• WHAT NEEDS TO BE DONE
Please give the data again exactly, with no line dropped.

• SUPPLIED DATA
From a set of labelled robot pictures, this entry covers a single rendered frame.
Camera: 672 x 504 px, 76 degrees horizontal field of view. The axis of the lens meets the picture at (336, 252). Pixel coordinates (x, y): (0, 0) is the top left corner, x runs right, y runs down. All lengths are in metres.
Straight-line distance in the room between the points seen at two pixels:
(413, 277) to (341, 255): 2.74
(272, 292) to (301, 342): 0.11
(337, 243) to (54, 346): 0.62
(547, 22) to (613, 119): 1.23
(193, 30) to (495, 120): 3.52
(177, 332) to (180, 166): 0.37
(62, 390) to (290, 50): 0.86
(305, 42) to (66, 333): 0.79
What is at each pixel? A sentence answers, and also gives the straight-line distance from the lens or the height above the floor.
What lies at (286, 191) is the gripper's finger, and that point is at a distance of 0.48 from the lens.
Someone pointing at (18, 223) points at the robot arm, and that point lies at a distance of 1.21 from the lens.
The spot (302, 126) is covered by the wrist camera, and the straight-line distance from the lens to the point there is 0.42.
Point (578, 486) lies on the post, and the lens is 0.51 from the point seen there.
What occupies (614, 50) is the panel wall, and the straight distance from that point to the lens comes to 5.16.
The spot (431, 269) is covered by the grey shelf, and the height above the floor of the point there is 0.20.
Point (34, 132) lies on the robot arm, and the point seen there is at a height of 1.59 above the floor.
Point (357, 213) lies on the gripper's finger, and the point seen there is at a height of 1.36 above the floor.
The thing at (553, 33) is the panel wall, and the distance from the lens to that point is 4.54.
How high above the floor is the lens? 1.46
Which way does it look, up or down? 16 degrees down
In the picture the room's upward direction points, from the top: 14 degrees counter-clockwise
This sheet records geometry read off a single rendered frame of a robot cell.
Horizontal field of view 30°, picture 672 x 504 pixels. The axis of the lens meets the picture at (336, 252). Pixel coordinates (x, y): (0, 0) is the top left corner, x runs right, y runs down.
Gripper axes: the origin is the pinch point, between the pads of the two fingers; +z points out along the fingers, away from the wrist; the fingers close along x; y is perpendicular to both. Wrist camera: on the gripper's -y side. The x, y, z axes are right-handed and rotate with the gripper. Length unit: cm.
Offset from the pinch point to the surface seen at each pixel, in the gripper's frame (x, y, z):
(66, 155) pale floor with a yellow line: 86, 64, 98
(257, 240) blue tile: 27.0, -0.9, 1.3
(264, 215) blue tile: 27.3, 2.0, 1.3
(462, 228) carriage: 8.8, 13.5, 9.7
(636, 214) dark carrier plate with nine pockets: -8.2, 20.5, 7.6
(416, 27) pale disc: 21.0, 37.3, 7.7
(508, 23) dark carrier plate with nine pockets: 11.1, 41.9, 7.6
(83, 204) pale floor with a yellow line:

• SOLUTION FOR THIS PROBLEM
From a set of labelled robot pictures, this entry covers a single rendered frame.
Camera: 672 x 504 px, 76 degrees horizontal field of view. The axis of the lens meets the picture at (336, 252). Pixel coordinates (x, y): (0, 0) is the top left corner, x runs right, y runs down. All lengths are in metres.
Straight-line distance in the room between the points seen at two pixels:
(413, 277) to (341, 255): 2.74
(272, 292) to (301, 342): 0.11
(337, 243) to (54, 346): 0.62
(547, 22) to (613, 119): 1.23
(193, 30) to (495, 120): 3.52
(177, 332) to (180, 166): 0.37
(62, 390) to (290, 50): 0.86
(305, 42) to (66, 333): 0.79
What is at each pixel? A sentence answers, and also gives the straight-line distance from the lens or the height above the floor.
What lies at (286, 191) is the gripper's finger, and that point is at a distance of 0.48 from the lens.
Someone pointing at (18, 223) points at the robot arm, and that point lies at a distance of 1.21 from the lens.
The spot (302, 126) is covered by the wrist camera, and the straight-line distance from the lens to the point there is 0.42.
Point (578, 486) lies on the post, and the lens is 0.51 from the point seen there.
What occupies (614, 50) is the panel wall, and the straight distance from that point to the lens comes to 5.16.
The spot (431, 269) is covered by the grey shelf, and the height above the floor of the point there is 0.20.
Point (34, 132) lies on the robot arm, and the point seen there is at a height of 1.59 above the floor.
Point (357, 213) lies on the gripper's finger, and the point seen there is at a height of 1.36 above the floor.
The thing at (553, 33) is the panel wall, and the distance from the lens to that point is 4.54.
How high above the floor is the lens? 1.46
Which way does it look, up or down? 16 degrees down
In the picture the room's upward direction points, from the top: 14 degrees counter-clockwise
This sheet records geometry read off a single rendered frame of a robot cell.
Horizontal field of view 30°, picture 672 x 504 pixels. The axis of the lens meets the picture at (336, 252). Pixel coordinates (x, y): (0, 0) is the top left corner, x runs right, y runs down.
Gripper axes: the origin is the pinch point, between the pads of the two fingers; +z points out along the fingers, away from the wrist; the fingers close along x; y is perpendicular to both. Wrist camera: on the gripper's -y side. The x, y, z axes are right-handed and rotate with the gripper. Length unit: cm.
Offset from the pinch point to the surface seen at each pixel, in the gripper's frame (x, y, z):
(66, 155) pale floor with a yellow line: 86, 64, 98
(257, 240) blue tile: 27.0, -0.9, 1.3
(264, 215) blue tile: 27.3, 2.0, 1.3
(462, 228) carriage: 8.8, 13.5, 9.7
(636, 214) dark carrier plate with nine pockets: -8.2, 20.5, 7.6
(416, 27) pale disc: 21.0, 37.3, 7.7
(508, 23) dark carrier plate with nine pockets: 11.1, 41.9, 7.6
(83, 204) pale floor with a yellow line:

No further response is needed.